Of course, I have to guess now that you are not smart enough to follow what others are telling you. Must be the genes. :stuck_out_tongue:

Well, if you acknowledge that and that iq is statistically predictive in a number of areas (like those Pinker mentions above) then it seems we are in agreement.

Your shallow sarcasm indicates bad things about your intelligence and is unworthy of a serious discussion.

Because we cannot bridge the gap in average intelligence between the races we should end expensive programs like No Child Left Behind. We should also end affirmative action.

No one can possibly accuse Charles Murray, Arthur Jensen, and J. Philippe Rushton of being ignorant, but they are often accused of being racists. Those who claim that science does not support their conclusions need to explain why blacks tend to perform poorly on all the mental aptitude tests however they are designed, and why they tend to perform poorly in school and in jobs requiring superior intelligence. They need to explain why these facts about blacks are true everywhere, and always have been.

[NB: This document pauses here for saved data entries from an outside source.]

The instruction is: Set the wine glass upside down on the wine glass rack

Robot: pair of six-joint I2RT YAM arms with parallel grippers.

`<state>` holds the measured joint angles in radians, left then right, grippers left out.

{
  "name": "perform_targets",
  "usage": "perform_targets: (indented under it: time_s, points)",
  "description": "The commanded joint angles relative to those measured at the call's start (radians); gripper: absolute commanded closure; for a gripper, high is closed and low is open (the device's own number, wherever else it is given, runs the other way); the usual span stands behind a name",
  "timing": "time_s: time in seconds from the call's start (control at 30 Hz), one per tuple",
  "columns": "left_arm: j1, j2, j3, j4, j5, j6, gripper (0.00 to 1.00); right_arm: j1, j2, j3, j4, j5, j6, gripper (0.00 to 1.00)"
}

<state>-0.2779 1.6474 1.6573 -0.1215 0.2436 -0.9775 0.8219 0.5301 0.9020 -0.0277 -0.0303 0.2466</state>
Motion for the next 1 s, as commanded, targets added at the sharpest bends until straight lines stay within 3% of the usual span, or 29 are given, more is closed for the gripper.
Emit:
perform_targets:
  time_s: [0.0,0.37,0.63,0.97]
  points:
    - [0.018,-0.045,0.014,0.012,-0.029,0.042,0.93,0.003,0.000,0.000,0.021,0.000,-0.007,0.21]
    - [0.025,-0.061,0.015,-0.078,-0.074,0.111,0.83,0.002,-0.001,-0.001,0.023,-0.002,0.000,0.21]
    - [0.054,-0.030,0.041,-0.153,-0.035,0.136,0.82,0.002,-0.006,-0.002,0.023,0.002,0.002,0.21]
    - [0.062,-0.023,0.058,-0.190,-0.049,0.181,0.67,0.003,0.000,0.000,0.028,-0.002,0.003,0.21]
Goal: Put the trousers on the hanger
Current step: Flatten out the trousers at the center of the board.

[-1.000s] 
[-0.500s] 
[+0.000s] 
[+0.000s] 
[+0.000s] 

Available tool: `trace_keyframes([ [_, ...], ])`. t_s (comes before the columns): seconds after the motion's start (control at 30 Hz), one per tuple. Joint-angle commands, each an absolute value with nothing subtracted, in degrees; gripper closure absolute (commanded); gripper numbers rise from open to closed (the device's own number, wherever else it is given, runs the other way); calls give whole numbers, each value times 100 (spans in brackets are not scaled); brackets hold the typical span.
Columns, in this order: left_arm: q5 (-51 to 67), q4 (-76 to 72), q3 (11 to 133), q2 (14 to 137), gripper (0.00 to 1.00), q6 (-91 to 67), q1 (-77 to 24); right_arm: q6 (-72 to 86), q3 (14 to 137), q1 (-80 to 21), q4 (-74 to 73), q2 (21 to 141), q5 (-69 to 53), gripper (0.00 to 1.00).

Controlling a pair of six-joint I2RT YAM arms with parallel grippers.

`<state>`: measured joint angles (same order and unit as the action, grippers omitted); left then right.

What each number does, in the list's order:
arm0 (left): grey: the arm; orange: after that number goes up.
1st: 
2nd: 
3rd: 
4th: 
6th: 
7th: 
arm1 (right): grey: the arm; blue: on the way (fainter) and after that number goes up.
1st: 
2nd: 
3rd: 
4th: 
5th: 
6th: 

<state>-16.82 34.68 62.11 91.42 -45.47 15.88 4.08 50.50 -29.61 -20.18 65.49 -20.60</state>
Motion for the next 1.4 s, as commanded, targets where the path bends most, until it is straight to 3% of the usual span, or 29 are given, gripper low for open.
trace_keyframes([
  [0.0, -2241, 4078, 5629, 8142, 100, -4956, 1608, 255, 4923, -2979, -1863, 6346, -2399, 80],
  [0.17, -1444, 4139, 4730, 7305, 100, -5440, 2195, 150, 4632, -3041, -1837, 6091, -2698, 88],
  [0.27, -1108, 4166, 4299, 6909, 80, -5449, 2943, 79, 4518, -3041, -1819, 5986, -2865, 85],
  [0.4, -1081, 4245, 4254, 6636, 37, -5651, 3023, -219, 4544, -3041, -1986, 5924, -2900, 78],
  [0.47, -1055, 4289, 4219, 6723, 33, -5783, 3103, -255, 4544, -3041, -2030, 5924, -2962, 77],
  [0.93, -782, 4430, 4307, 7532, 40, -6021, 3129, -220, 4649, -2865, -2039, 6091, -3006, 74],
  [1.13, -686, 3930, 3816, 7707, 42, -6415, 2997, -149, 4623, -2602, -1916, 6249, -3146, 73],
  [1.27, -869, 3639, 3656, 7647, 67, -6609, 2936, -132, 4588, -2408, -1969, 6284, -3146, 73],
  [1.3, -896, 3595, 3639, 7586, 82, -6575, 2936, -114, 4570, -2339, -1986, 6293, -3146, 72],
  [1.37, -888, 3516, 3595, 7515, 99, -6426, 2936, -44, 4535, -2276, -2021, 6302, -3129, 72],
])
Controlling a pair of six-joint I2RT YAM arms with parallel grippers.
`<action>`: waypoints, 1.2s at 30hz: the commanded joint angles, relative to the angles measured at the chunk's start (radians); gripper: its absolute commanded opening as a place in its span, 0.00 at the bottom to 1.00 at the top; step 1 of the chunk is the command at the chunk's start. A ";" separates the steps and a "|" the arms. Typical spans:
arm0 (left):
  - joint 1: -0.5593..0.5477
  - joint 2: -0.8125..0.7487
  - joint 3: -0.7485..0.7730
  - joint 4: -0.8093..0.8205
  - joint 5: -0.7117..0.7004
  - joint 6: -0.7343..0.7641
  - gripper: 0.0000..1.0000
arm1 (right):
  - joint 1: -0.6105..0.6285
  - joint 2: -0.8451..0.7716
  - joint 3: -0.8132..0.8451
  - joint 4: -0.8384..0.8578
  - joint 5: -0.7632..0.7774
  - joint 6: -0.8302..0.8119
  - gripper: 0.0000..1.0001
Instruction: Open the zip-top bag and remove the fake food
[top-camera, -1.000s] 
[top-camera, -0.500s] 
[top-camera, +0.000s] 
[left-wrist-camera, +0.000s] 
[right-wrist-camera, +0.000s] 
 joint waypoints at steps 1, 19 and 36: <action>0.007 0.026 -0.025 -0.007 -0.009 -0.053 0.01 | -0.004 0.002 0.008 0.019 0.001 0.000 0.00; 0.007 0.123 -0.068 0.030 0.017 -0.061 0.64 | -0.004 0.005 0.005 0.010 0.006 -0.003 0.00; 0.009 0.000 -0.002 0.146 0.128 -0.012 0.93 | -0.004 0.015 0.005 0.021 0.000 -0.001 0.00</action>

We already established that you do not want to check what Nature and others report.

Tough for you.

As the Hoover Institution is a conservative group, I would think that it would support your fringe ideas. Alas.

One feature of a crackpot is to think that their solutions would be followed just because of the reasons that they have.

Good, because what it follows after that (the solutions proposed and most of the conclusions that I have seen you make) are the pits.